Treatment of Fuchs dystrophy
Conservative tactics
Symptomatic therapy of endothelial corneal dystrophy includes instillation of hypertonic saline solutions in order to reduce swelling. The removal of excess fluid from the cornea improves visual acuity. In order to relieve pain, oral administration of analgesics or their instillation is indicated. Only soft contact lenses or glasses can be used to correct visual acuity. Also, in the treatment of endothelial corneal dystrophy, corneal cross-linking is used, which is based on photopolymerization of stroma fibers using the combined action of a photosensitizing drug and ultraviolet radiation.
Surgical treatment
Severe course of endothelial corneal dystrophy, accompanied by a marked decrease in visual acuity, severe thinning of the cornea according to pachymetry and low cell density per unit area according to confocal microscopy results, is an indication for keratoplasty. An end-to-end surgical intervention is indicated for a total dystrophic process.
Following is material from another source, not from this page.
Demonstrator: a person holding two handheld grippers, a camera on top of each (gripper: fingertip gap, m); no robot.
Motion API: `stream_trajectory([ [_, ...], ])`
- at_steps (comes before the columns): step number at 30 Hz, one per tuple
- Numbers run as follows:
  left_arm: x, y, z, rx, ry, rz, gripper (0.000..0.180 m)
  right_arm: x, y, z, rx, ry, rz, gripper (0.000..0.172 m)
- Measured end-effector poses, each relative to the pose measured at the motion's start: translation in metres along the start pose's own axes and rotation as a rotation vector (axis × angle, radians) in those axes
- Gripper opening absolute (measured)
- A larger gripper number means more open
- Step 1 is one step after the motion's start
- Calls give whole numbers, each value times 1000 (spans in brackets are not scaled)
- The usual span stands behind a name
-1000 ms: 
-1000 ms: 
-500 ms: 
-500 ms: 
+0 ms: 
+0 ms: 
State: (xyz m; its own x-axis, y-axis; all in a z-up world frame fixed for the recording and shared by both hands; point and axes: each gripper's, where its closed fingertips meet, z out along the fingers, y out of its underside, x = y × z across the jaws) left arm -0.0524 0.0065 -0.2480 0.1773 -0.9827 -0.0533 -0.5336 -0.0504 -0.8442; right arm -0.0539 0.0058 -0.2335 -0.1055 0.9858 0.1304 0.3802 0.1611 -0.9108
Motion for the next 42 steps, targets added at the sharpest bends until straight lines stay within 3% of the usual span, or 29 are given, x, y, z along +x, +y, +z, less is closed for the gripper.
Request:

Layered keratoplasty is recommended for patients in case of damage to one or more layers of the cornea. At the same time, the descemet membrane is often transplanted together with the endothelium.
Prognosis and prevention
The prognosis for early diagnosis and treatment is favorable for life and work capacity. The absence of therapy can lead to complete loss of vision and disability of the patient. Specific measures for the prevention of endothelial corneal dystrophy have not been developed, since the disease is genetically determined. Non-specific preventive measures are reduced to the prevention of traumatic injuries in genetically compromised individuals, screening in newborns, timely diagnosis and treatment of ophthalmic pathology. All patients with an established diagnosis of endothelial corneal dystrophy need to be examined by an ophthalmologist 2 times a year.